2021-03-09 16:20:31

by Jim Newsome

[permalink] [raw]
Subject: [PATCH v2] do_wait: make PIDTYPE_PID case O(1) instead of O(n)

do_wait is an internal function used to implement waitpid, waitid,
wait4, etc. To handle the general case, it does an O(n) linear scan of
the thread group's children and tracees.

This patch adds a special-case when waiting on a pid to skip these scans
and instead do an O(1) lookup. This improves performance when waiting on
a pid from a thread group with many children and/or tracees.

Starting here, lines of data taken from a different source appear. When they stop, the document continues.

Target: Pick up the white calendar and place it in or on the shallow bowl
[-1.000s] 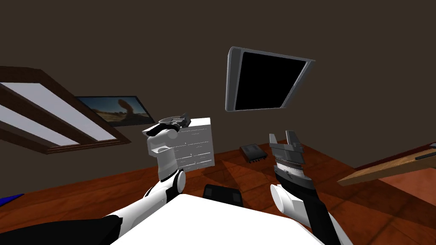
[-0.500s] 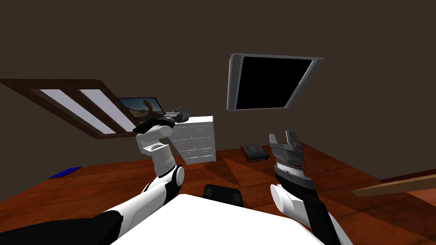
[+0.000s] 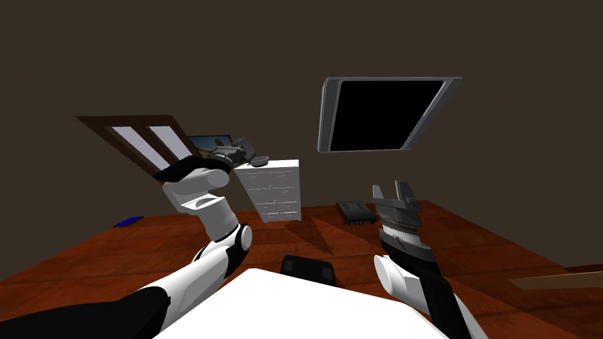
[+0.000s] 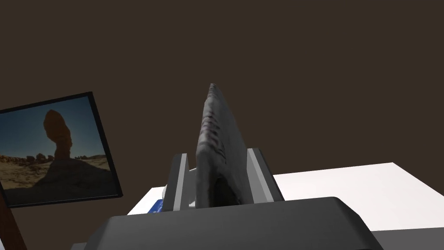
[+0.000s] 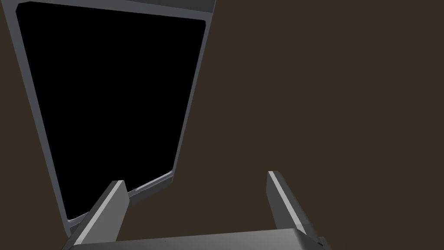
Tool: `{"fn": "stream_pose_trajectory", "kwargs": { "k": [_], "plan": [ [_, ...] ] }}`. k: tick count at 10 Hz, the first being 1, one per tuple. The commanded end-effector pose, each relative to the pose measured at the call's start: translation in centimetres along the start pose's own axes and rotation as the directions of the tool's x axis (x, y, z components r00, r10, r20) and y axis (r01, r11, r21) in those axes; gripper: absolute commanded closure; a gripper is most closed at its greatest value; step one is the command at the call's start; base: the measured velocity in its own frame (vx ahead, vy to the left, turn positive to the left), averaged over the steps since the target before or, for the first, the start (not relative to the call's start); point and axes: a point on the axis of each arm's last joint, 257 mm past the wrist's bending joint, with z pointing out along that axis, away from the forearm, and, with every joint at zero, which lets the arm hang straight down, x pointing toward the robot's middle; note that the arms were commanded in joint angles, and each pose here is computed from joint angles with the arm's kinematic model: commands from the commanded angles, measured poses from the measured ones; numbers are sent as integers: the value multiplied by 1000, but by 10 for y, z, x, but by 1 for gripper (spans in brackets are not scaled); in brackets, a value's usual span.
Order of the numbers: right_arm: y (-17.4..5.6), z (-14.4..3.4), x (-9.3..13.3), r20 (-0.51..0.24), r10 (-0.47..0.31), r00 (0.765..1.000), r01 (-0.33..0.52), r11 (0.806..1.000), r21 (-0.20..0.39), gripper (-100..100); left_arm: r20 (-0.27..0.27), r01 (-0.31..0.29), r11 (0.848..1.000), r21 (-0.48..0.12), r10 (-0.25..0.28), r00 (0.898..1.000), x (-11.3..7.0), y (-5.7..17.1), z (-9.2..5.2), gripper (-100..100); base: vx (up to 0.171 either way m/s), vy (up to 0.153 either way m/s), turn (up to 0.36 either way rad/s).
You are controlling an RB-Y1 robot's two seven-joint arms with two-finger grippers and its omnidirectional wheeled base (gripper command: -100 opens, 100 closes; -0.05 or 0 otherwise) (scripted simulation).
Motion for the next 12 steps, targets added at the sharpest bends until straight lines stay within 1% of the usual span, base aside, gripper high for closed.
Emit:
{"fn": "stream_pose_trajectory", "kwargs": {
  "k": [1,3,7,10,12],
  "plan": [
    [0,0,0,0,0,1000,0,1000,0,0,-16,-6,1000,0,6,1000,15,-5,-5,100,-85,37,43],
    [0,0,0,0,0,1000,0,1000,0,0,-19,-12,1000,-3,12,1000,25,-7,-10,100,-38,53,8],
    [0,0,0,0,0,1000,0,1000,0,0,6,-24,1000,-11,24,1000,28,-7,-16,100,30,68,-40],
    [0,0,0,0,0,1000,0,1000,0,0,45,-33,999,-20,33,998,23,-5,-20,100,98,98,-73],
    [0,0,0,0,0,1000,0,1000,0,0,82,-36,999,-28,38,996,16,-4,-23,100,138,139,-109]
  ]
}}
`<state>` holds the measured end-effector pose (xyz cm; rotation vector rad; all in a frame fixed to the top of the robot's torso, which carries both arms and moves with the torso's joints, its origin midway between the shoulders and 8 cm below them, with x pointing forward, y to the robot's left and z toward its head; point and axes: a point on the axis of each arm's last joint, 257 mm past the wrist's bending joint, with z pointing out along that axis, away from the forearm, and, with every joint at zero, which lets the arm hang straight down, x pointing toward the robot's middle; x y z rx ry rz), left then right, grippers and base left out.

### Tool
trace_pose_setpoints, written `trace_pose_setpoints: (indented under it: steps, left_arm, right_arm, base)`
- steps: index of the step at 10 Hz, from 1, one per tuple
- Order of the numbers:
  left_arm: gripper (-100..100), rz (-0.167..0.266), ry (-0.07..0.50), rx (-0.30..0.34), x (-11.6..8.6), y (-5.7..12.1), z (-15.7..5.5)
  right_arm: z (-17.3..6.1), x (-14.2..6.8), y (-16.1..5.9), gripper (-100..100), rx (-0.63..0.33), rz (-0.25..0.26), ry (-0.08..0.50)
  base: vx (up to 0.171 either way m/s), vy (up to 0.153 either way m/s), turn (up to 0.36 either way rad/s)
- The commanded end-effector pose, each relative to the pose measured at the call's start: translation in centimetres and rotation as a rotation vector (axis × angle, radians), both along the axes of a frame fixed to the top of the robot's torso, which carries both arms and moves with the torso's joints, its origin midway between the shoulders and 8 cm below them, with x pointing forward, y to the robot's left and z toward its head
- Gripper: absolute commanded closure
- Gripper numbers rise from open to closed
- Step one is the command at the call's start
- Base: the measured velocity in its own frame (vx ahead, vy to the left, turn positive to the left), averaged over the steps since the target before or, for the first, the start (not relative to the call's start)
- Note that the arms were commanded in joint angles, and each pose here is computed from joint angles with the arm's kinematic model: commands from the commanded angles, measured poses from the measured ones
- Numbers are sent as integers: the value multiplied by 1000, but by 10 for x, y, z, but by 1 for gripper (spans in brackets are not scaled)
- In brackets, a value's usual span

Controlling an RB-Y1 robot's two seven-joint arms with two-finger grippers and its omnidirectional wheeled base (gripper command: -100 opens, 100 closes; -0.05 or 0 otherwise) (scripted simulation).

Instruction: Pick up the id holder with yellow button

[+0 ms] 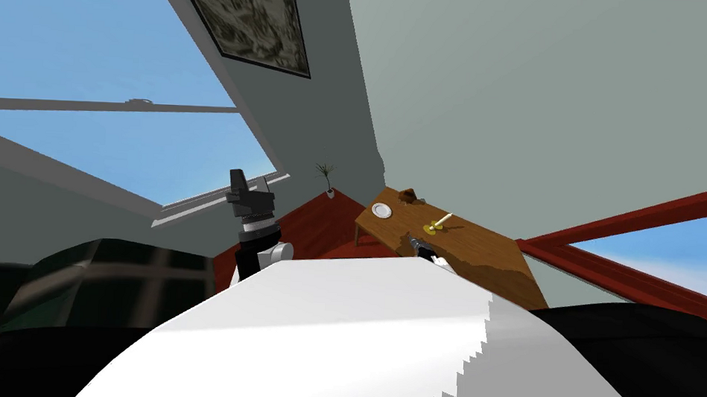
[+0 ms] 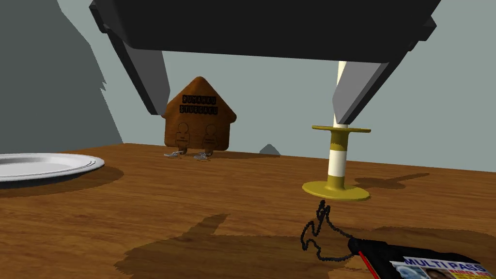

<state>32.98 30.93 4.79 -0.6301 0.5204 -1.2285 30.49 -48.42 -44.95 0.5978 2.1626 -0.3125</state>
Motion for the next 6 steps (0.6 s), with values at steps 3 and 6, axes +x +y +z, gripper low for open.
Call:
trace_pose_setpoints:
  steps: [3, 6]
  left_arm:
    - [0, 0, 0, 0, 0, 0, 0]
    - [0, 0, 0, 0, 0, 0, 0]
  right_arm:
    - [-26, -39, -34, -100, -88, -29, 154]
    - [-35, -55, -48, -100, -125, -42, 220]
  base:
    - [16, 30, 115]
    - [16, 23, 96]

Signed-off-by: James Newsome
---
kernel/exit.c | 54 ++++++++++++++++++++++++++++++++++++++++++---------
1 file changed, 45 insertions(+), 9 deletions(-)

diff --git a/kernel/exit.c b/kernel/exit.c
index 04029e35e69a..312c4dfc9555 100644
--- a/kernel/exit.c
+++ b/kernel/exit.c
@@ -1439,6 +1439,33 @@ void __wake_up_parent(struct task_struct *p, struct task_struct *parent)
TASK_INTERRUPTIBLE, p);
}

+// Optimization for waiting on PIDTYPE_PID. No need to iterate through child
+// and tracee lists to find the target task.
+static int do_wait_pid(struct wait_opts *wo, struct task_struct *tsk)
+{
+ struct task_struct *target = pid_task(wo->wo_pid, PIDTYPE_PID);
+ if (!target) {
+ return 0;
+ }
+ if (tsk == target->real_parent ||
+ (!(wo->wo_flags & __WNOTHREAD) &&
+ same_thread_group(tsk, target->real_parent))) {
+ int retval = wait_consider_task(wo, /* ptrace= */ 0, target);
+ if (retval) {
+ return retval;
+ }
+ }
+ if (target->ptrace && (tsk == target->parent ||
+ (!(wo->wo_flags & __WNOTHREAD) &&
+ same_thread_group(tsk, target->parent)))) {
+ int retval = wait_consider_task(wo, /* ptrace= */ 1, target);
+ if (retval) {
+ return retval;
+ }
+ }
+ return 0;
+}
+
static long do_wait(struct wait_opts *wo)
{
struct task_struct *tsk;
@@ -1464,18 +1491,27 @@ static long do_wait(struct wait_opts *wo)
set_current_state(TASK_INTERRUPTIBLE);
read_lock(&tasklist_lock);
tsk = current;
- do {
- retval = do_wait_thread(wo, tsk);
- if (retval)
- goto end;

- retval = ptrace_do_wait(wo, tsk);
- if (retval)
+ if (wo->wo_type == PIDTYPE_PID) {
+ retval = do_wait_pid(wo, tsk);
+ if (retval) {
goto end;
+ }
+ } else {
+ do {
+ retval = do_wait_thread(wo, tsk);
+ if (retval)
+ goto end;

- if (wo->wo_flags & __WNOTHREAD)
- break;
- } while_each_thread(current, tsk);
+ retval = ptrace_do_wait(wo, tsk);
+ if (retval)
+ goto end;
+
+ if (wo->wo_flags & __WNOTHREAD)
+ break;
+ }
+ while_each_thread(current, tsk);
+ }
read_unlock(&tasklist_lock);

notask:
--
2.30.1


2021-03-09 17:17:56

by Oleg Nesterov

[permalink] [raw]
Subject: Re: [PATCH v2] do_wait: make PIDTYPE_PID case O(1) instead of O(n)

Jim,

Thanks, the patch looks good to me. Yet I think you need to send V3 even
if I personally do not care ;) Please consider ./scripts/checkpatch.pl,
it reports all the coding-style problems I was going to mention.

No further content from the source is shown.